Imaging I'm provided a noncallable loan as large as I want, either in USD or in TWD.
Let's say the PV of my future income is 28M TWD or 1M USD and the targeted stock exposure is 50%.
(TWD:USD is about 28:1 currently. It was 33:1 in 2015. A volatility of 20% or more is not too impossible on a lifecycle viewpoint.)

1. I can take a loan of 14M TWD and invest all of them into VT. If USD appreciated by 20%, I could still service the debt with 50% of my future income.
2. I can take a loan of 0.5M USD and invest all of them into VT. If USD appreciated by 20%, I would need to service the debt with 60% of my future income. I could also sell some VT, but the currency exposure of VT is not totally in USD and the volatility of VT is involved.

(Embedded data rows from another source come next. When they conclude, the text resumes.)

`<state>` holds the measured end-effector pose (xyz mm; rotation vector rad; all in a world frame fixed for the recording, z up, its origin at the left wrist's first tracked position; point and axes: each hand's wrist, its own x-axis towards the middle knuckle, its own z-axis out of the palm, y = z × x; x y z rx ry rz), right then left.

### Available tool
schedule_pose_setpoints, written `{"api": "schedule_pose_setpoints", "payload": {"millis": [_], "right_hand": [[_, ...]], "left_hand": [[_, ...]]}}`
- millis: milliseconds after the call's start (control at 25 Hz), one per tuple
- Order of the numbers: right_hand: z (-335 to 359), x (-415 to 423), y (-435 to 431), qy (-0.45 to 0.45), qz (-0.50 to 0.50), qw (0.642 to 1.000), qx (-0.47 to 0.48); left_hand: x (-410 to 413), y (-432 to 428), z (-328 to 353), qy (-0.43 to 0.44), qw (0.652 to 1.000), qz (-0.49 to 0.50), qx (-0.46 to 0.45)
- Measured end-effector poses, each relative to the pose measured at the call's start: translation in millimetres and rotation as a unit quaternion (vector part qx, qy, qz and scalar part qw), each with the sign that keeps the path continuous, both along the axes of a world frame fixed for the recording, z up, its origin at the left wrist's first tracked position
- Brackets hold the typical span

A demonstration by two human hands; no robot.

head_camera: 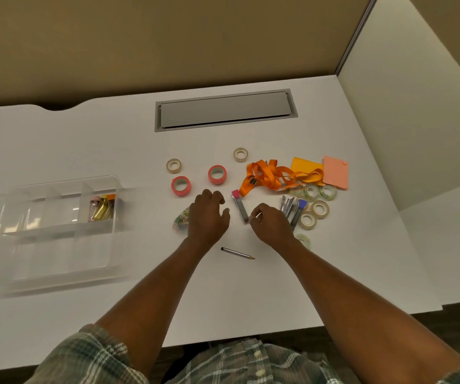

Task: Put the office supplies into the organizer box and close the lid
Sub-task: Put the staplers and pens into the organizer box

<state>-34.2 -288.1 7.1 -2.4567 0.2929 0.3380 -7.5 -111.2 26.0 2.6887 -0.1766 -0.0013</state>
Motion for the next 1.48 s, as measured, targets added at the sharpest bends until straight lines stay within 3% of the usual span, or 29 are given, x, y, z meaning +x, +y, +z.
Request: {"api": "schedule_pose_setpoints", "payload": {"millis": [120, 240, 360, 560, 760, 920, 1080, 1120, 1240, 1400, 1480], "right_hand": [[-3.0, 3.9, -2.5, 0.009, -0.023, 1.000, -0.014], [-4.6, 13.2, 6.0, 0.015, -0.006, 0.999, -0.028], [-5.1, 22.4, 18.5, 0.038, 0.025, 0.998, -0.049], [-3.7, 22.0, 28.2, 0.043, 0.039, 0.994, -0.096], [-3.5, 15.7, 19.4, 0.072, 0.005, 0.997, -0.031], [-0.1, 7.9, 18.6, 0.078, -0.106, 0.982, 0.139], [10.6, 1.8, 24.2, 0.077, -0.176, 0.936, 0.294], [15.3, 1.6, 28.8, 0.079, -0.174, 0.926, 0.327], [29.1, 3.6, 47.3, 0.082, -0.157, 0.903, 0.391], [44.8, 6.5, 91.6, 0.076, -0.144, 0.872, 0.462], [50.7, 8.0, 117.9, 0.069, -0.136, 0.863, 0.482]], "left_hand": [[-4.3, -21.8, -5.9, 0.017, 0.998, -0.059, 0.005], [-10.3, -27.6, -16.0, 0.080, 0.995, -0.010, 0.065], [-16.7, -11.1, -21.1, 0.080, 0.984, 0.024, 0.155], [-17.2, 12.5, -24.0, 0.112, 0.966, 0.035, 0.231], [-19.7, 22.9, -25.9, 0.129, 0.964, 0.042, 0.227], [-25.3, 26.7, -22.4, 0.157, 0.977, 0.087, 0.114], [-26.7, 35.1, -6.8, 0.176, 0.971, 0.138, -0.086], [-28.1, 41.4, -1.4, 0.194, 0.953, 0.158, -0.169], [-34.6, 64.7, 17.4, 0.276, 0.842, 0.219, -0.409], [-45.0, 115.2, 39.6, 0.267, 0.787, 0.250, -0.497], [-49.0, 142.8, 48.1, 0.249, 0.784, 0.265, -0.503]]}}
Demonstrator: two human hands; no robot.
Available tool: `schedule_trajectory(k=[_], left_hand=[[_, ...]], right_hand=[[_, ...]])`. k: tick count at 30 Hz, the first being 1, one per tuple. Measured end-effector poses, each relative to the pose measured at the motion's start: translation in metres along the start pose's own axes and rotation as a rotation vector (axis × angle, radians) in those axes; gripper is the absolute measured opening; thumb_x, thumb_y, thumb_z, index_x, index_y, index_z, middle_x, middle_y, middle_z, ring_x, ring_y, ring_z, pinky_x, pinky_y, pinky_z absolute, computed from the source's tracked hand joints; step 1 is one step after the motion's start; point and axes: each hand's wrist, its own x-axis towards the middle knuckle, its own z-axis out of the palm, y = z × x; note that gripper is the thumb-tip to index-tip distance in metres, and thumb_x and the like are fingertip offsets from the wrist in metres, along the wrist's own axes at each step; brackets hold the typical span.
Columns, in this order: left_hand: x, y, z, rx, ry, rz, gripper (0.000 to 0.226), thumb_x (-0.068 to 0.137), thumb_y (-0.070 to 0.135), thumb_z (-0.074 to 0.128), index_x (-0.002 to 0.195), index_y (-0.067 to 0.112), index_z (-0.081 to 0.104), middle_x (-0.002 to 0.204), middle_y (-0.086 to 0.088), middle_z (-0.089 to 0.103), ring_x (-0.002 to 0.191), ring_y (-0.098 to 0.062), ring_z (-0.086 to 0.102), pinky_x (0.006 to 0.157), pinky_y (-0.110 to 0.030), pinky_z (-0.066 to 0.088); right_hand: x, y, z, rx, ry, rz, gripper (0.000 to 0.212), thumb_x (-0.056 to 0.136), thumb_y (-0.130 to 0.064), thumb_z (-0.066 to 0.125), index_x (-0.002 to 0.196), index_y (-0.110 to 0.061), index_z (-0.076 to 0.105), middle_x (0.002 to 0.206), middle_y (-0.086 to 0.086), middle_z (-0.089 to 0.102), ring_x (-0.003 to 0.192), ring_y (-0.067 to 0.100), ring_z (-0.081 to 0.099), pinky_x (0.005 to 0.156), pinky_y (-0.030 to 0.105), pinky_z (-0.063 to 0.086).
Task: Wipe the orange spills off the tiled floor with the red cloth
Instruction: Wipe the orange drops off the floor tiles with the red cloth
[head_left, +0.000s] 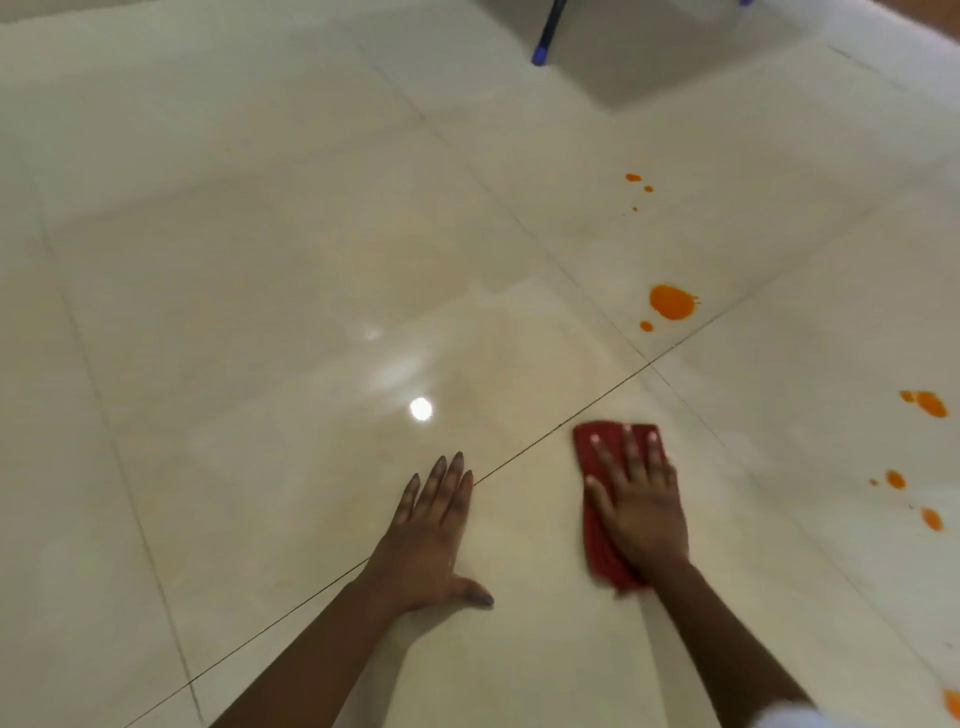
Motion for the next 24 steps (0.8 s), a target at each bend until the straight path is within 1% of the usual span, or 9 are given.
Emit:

If I use e-micro futures to get leverage, and I paired futures with ex-US ETF to reach a global market exposure, it would be similar to borrow USD to buy VT and there's real currency risk in it.
One thing to note here is that in the long run, inflation rates and currency values are strongly linked. High inflation rates lead to weakening exchange rates. So in your example, if the USD appreciated by 20% against TWD, it might be because TWD experienced 20% more inflation. That may mean that your nominal income in TWD is 20% more, so you can still service the debt with 50% of your future income.
Is that just saying that to the extent your income is inflation-adjusted, and to the extent the real rate is the same throughout the world, then there's really no problem?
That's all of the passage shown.